Aim of the exercise —
In the data that follows, find the line with "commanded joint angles"; transcribe it, every later line up to the one with "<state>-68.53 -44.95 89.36", and that line as well, exactly and with no others.

======== Stored data ========

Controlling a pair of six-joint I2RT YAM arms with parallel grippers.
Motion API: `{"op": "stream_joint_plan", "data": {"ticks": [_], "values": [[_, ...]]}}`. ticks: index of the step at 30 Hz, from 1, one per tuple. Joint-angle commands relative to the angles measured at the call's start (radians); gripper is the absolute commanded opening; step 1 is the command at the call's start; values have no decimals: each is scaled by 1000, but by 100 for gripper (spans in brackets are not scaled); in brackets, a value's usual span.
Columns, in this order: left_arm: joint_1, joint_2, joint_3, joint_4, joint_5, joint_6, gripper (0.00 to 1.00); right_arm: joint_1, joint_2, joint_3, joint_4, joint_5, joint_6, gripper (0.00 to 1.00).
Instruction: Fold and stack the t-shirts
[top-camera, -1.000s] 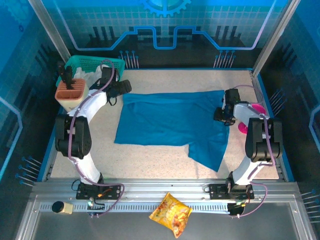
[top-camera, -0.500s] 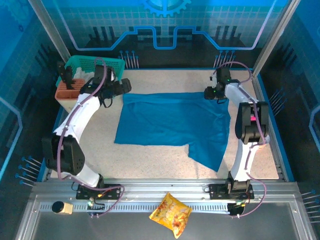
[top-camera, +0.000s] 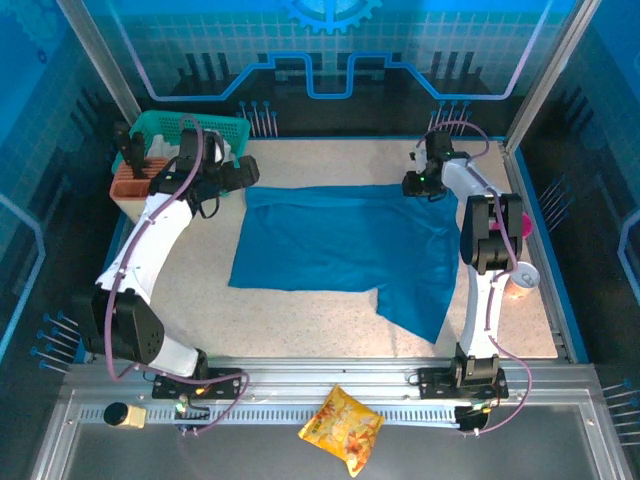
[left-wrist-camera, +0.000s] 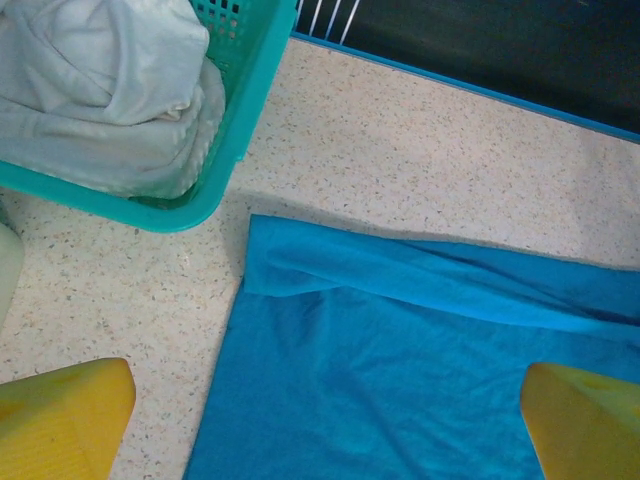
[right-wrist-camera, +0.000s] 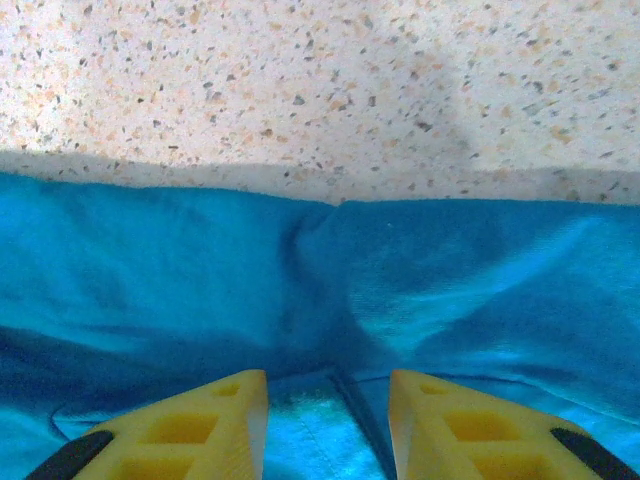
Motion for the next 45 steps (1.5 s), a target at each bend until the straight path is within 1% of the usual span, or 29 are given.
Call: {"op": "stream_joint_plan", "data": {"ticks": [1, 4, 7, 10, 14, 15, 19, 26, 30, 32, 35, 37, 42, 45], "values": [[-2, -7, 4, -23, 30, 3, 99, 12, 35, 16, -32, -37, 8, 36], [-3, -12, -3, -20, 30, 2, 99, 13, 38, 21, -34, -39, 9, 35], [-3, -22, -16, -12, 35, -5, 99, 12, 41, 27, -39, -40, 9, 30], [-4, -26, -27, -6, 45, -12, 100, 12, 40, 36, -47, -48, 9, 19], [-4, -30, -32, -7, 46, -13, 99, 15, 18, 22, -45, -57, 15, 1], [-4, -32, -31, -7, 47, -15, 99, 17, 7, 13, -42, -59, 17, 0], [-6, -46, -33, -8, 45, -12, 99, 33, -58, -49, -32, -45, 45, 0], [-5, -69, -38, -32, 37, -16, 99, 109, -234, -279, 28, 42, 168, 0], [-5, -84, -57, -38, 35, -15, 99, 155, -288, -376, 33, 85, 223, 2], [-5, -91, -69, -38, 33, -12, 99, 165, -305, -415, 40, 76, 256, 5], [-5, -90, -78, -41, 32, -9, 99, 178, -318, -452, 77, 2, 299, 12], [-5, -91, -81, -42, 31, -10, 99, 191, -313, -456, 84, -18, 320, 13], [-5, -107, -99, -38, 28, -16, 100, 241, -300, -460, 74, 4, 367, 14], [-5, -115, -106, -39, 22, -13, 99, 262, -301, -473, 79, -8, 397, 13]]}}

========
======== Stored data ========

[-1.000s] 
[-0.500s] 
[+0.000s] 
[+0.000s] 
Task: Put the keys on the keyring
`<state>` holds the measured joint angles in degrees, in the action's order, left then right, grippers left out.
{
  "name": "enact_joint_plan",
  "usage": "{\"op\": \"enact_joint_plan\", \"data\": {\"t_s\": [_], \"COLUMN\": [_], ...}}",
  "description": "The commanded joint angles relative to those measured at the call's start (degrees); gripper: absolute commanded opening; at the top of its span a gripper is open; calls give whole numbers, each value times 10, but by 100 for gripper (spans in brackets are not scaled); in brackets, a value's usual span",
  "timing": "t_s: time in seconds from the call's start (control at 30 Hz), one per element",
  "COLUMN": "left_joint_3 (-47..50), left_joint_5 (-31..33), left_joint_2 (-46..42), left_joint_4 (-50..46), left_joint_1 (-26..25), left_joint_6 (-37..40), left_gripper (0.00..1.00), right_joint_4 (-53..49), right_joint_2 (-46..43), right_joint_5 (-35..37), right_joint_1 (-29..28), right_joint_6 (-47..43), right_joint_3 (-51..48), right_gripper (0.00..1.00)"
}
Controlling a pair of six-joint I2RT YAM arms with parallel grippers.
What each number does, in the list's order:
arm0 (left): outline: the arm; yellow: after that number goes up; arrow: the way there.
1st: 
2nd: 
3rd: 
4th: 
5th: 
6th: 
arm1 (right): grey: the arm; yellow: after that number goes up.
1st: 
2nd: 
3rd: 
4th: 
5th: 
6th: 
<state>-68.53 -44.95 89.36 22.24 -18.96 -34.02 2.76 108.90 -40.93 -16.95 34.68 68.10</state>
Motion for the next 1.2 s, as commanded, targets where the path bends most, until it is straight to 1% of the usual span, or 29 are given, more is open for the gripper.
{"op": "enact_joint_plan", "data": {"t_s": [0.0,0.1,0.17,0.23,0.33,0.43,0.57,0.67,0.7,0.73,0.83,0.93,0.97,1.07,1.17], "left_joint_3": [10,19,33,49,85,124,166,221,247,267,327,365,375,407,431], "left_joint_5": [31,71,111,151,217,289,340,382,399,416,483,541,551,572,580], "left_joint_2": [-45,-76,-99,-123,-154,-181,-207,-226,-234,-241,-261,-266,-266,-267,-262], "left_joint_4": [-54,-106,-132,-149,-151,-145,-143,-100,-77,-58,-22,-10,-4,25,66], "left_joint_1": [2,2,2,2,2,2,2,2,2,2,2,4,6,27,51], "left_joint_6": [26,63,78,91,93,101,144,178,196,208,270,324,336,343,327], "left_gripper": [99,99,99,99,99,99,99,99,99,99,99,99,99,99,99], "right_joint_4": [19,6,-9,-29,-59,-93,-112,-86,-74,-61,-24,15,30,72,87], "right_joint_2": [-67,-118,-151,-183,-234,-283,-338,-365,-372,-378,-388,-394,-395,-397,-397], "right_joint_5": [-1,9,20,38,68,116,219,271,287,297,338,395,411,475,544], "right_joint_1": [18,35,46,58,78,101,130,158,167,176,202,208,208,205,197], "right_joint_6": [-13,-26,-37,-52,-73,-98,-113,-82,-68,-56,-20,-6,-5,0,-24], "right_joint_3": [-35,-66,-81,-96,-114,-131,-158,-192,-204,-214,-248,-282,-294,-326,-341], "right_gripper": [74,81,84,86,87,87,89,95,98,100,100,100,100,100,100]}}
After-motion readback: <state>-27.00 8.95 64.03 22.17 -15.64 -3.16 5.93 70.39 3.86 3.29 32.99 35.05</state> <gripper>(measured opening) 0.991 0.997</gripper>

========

Response area —
  "description": "The commanded joint angles relative to those measured at the call's start (degrees); gripper: absolute commanded opening; at the top of its span a gripper is open; calls give whole numbers, each value times 10, but by 100 for gripper (spans in brackets are not scaled); in brackets, a value's usual span",
  "timing": "t_s: time in seconds from the call's start (control at 30 Hz), one per element",
  "COLUMN": "left_joint_3 (-47..50), left_joint_5 (-31..33), left_joint_2 (-46..42), left_joint_4 (-50..46), left_joint_1 (-26..25), left_joint_6 (-37..40), left_gripper (0.00..1.00), right_joint_4 (-53..49), right_joint_2 (-46..43), right_joint_5 (-35..37), right_joint_1 (-29..28), right_joint_6 (-47..43), right_joint_3 (-51..48), right_gripper (0.00..1.00)"
}
Controlling a pair of six-joint I2RT YAM arms with parallel grippers.
What each number does, in the list's order:
arm0 (left): outline: the arm; yellow: after that number goes up; arrow: the way there.
1st: 
2nd: 
3rd: 
4th: 
5th: 
6th: 
arm1 (right): grey: the arm; yellow: after that number goes up.
1st: 
2nd: 
3rd: 
4th: 
5th: 
6th: 
<state>-68.53 -44.95 89.36 22.24 -18.96 -34.02 2.76 108.90 -40.93 -16.95 34.68 68.10</state>

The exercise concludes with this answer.